WORK REQUIRED: Below are several entries. Transcribe exactly those lines that fall from the one with "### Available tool" through the one with "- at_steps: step", end lines included.

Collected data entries
•••

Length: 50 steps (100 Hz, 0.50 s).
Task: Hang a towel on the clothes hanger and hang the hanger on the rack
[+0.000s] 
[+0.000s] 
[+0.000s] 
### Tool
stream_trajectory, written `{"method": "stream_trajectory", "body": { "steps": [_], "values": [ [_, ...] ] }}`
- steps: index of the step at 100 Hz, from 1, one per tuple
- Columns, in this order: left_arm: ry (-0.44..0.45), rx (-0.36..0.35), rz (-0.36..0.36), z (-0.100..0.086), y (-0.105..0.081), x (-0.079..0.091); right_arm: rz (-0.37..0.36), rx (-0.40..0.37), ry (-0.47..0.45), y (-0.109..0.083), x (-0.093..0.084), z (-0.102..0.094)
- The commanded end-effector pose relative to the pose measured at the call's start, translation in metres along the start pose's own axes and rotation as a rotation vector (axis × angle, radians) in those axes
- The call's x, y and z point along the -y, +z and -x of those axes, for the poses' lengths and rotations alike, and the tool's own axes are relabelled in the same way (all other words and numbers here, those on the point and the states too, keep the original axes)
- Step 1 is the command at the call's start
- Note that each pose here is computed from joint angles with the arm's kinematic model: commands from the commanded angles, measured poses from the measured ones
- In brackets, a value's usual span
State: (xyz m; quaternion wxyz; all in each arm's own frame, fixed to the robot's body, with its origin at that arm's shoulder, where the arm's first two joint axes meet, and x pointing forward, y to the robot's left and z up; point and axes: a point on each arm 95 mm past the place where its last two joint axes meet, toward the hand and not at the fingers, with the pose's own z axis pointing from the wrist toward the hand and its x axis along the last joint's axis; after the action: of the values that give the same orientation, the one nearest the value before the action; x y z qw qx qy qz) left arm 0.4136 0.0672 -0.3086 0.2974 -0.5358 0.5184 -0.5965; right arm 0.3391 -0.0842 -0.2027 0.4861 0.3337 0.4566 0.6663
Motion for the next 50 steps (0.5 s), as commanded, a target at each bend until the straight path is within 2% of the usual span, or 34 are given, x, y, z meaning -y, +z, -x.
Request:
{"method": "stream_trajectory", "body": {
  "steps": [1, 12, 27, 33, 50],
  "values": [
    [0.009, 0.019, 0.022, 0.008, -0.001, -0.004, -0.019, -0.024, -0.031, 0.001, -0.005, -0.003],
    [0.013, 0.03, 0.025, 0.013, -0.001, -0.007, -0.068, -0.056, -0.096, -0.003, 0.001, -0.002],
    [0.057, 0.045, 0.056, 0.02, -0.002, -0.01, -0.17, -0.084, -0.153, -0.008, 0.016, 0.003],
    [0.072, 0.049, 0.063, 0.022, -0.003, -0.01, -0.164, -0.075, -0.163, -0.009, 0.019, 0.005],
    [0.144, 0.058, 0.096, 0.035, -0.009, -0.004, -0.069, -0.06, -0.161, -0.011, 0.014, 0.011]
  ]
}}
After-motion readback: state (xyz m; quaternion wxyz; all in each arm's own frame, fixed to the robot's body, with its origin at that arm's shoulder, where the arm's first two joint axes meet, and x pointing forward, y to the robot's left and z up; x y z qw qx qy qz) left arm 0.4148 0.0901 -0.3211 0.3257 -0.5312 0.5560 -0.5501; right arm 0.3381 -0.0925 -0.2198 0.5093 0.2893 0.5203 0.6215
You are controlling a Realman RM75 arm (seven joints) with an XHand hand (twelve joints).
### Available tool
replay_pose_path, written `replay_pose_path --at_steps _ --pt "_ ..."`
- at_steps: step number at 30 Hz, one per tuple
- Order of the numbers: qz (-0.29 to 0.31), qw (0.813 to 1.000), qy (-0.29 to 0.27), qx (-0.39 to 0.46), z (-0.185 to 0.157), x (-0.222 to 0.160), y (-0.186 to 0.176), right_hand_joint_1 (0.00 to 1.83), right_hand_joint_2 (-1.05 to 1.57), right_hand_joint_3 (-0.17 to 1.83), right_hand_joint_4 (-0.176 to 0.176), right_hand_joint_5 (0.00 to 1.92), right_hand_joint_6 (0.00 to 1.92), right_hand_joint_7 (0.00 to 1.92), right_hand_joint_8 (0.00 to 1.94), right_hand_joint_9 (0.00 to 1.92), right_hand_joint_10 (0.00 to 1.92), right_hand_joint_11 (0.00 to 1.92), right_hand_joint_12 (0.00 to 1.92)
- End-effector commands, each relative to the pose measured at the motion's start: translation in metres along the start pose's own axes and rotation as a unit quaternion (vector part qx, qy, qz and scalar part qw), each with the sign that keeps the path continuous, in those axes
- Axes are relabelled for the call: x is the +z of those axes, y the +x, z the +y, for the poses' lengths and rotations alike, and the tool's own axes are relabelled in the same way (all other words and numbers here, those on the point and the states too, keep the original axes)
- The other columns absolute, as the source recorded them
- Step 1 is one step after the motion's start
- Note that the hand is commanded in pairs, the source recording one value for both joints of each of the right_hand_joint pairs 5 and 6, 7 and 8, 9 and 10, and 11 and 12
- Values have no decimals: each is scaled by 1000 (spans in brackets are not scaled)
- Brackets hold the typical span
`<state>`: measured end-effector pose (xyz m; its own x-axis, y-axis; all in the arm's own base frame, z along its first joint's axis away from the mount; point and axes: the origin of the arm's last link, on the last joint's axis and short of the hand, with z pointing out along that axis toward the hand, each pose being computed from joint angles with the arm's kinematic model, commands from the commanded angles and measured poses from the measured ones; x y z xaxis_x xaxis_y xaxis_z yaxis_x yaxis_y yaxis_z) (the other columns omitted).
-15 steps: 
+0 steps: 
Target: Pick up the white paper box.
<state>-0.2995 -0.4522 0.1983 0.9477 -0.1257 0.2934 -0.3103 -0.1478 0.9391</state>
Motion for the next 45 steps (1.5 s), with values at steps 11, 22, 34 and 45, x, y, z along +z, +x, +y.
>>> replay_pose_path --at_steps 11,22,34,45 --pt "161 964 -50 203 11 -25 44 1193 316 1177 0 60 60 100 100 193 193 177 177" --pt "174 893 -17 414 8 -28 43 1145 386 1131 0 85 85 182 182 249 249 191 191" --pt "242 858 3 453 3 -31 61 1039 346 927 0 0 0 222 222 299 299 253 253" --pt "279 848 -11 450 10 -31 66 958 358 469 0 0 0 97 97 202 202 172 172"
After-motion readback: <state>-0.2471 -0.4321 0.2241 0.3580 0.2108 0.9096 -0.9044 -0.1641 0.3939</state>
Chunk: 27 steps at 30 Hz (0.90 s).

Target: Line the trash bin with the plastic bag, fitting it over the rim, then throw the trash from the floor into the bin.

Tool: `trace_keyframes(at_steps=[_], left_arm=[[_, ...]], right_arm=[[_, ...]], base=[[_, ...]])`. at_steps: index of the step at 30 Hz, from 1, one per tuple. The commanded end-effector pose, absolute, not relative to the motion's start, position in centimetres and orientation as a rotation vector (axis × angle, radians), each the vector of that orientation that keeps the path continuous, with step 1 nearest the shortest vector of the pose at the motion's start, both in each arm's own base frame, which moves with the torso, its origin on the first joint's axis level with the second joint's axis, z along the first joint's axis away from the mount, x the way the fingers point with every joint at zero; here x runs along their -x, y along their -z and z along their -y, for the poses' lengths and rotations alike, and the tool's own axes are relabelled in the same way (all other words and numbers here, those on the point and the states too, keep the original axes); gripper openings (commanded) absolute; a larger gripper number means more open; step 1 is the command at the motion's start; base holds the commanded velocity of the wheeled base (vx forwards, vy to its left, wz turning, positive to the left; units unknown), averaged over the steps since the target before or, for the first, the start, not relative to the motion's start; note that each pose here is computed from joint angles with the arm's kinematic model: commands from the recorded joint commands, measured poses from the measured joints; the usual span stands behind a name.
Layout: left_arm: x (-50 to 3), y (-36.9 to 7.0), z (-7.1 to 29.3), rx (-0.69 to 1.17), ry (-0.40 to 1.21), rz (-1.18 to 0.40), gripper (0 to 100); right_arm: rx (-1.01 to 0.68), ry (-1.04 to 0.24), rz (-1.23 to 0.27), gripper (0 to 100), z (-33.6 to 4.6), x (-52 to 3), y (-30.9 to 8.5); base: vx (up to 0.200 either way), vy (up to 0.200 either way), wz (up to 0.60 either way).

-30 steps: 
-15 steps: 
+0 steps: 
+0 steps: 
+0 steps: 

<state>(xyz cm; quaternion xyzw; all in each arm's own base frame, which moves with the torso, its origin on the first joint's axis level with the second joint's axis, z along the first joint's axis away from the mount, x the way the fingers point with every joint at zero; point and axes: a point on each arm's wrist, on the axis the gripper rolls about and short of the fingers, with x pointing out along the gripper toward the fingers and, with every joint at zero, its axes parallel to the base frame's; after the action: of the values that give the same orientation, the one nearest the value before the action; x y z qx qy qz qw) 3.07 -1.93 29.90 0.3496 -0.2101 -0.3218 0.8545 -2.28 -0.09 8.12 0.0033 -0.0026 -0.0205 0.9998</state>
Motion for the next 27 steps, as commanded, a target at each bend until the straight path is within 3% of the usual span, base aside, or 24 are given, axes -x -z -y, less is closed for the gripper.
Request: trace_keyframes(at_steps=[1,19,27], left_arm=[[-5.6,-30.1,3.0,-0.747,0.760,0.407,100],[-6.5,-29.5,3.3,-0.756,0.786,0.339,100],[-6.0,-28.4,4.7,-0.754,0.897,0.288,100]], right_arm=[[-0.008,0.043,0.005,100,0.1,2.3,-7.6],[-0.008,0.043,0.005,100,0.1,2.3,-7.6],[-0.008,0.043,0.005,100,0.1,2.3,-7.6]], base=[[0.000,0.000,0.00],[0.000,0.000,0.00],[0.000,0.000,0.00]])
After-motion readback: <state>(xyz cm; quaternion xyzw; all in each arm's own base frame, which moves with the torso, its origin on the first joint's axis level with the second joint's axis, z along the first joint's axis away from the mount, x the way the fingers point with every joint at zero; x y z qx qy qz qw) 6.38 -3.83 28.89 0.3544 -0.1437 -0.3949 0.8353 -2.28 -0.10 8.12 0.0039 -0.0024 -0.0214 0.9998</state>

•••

ANSWER:
### Available tool
replay_pose_path, written `replay_pose_path --at_steps _ --pt "_ ..."`
- at_steps: step number at 30 Hz, one per tuple

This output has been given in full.